The immunology of mind control : exploring the relationship between the microbiome and the brain (Part V)

28 Jul 2021

The final part of this series concludes the evaluation of the relationship between the human species and the human gut microbiome, focusing on whether their relationship is symbiotic, parasitic or somewhere in between. The possibilities based on animal studies are explored and compared to scientific facts proven in human beings. In particular, close attention is paid to the relationship between the gut microbiome and central nervous system, and the effect of this on human behaviour. This relationship is termed the 'microbiome-gut-brain axis'. The gut microbiome has an influence on stress (both acute and chronic), anxiety, loneliness and depression, as well as odour and attraction, through a number of pathways.
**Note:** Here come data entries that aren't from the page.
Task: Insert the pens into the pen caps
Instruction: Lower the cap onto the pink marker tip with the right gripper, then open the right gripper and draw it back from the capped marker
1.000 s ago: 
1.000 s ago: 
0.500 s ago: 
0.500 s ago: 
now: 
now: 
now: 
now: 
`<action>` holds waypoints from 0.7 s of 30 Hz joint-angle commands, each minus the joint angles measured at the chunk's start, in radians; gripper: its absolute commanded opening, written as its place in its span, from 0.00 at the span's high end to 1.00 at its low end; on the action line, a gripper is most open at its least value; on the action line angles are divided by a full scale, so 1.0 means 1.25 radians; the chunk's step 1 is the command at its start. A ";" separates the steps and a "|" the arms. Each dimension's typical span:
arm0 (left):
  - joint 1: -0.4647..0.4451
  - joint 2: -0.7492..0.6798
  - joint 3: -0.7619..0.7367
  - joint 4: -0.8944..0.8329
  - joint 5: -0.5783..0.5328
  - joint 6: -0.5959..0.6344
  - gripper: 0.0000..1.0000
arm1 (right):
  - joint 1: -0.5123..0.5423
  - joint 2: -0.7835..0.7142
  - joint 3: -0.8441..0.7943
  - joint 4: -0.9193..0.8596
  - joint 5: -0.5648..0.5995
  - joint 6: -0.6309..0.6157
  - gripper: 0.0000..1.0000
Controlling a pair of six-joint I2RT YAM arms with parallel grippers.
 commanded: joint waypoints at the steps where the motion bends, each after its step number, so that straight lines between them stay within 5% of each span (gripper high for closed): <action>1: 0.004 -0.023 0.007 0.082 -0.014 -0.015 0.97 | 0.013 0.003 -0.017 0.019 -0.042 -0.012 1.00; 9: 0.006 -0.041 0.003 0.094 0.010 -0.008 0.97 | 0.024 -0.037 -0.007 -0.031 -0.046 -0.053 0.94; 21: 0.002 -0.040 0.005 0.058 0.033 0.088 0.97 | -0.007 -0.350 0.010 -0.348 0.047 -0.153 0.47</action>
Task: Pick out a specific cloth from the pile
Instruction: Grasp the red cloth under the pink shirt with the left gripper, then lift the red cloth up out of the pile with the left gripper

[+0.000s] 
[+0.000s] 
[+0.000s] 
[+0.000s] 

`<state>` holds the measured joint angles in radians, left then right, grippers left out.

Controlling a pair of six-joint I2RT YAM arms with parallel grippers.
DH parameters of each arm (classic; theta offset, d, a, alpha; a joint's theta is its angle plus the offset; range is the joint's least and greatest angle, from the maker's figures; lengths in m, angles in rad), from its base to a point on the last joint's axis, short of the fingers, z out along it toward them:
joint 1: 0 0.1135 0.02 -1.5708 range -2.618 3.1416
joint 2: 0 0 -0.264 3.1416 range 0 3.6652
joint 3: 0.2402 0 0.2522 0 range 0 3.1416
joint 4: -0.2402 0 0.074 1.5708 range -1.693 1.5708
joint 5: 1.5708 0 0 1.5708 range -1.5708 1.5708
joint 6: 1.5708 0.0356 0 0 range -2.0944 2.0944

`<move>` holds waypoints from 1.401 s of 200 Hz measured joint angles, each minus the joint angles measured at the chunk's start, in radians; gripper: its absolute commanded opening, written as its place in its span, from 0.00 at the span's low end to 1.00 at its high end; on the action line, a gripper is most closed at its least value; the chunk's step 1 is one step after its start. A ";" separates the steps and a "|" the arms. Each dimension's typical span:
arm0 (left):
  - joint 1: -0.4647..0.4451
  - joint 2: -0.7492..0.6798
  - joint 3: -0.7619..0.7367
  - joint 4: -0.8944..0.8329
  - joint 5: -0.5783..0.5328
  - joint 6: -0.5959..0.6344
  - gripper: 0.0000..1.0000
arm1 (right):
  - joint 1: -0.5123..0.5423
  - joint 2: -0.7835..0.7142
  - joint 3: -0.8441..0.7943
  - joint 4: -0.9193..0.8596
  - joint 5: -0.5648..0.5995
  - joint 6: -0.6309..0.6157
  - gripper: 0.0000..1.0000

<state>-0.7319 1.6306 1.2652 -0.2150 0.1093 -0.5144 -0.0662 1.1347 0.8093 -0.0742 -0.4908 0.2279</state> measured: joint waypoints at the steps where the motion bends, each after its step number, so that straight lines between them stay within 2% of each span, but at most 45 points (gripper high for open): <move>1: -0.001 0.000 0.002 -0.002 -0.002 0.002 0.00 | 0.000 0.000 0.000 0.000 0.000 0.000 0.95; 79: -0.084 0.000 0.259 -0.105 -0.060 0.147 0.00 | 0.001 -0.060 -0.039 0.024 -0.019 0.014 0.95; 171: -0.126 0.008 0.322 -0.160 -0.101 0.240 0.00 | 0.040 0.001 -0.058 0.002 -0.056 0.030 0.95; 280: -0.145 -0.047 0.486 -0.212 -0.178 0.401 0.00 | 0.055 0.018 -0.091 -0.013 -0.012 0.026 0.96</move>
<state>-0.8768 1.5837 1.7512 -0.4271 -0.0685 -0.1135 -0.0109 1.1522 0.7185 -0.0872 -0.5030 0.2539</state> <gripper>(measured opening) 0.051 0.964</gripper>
It has also been associated with the development of neurodegenerative diseases such as Alzheimer's disease, Parkinson's disease and with associated cognitive decline. It has also been postulated to play a role in schizophrenia. Since the common treatments used for these conditions are not equally effective in all patients, it is vital for clinicians to explore other avenues to be used as therapeutic targets. The gut microbiome, in particular, requires further research in order to aid the development of future therapies for certain conditions. The role of vitamin D in relation to the gut microbiome and the brain, and the impact of the gut microbiome on autoimmunity and systemic disease and how this affects the brain is explored. Randomised controlled trials in human beings are greatly needed to prove or disprove the effects of the gut microbiome on complex psychiatric diseases.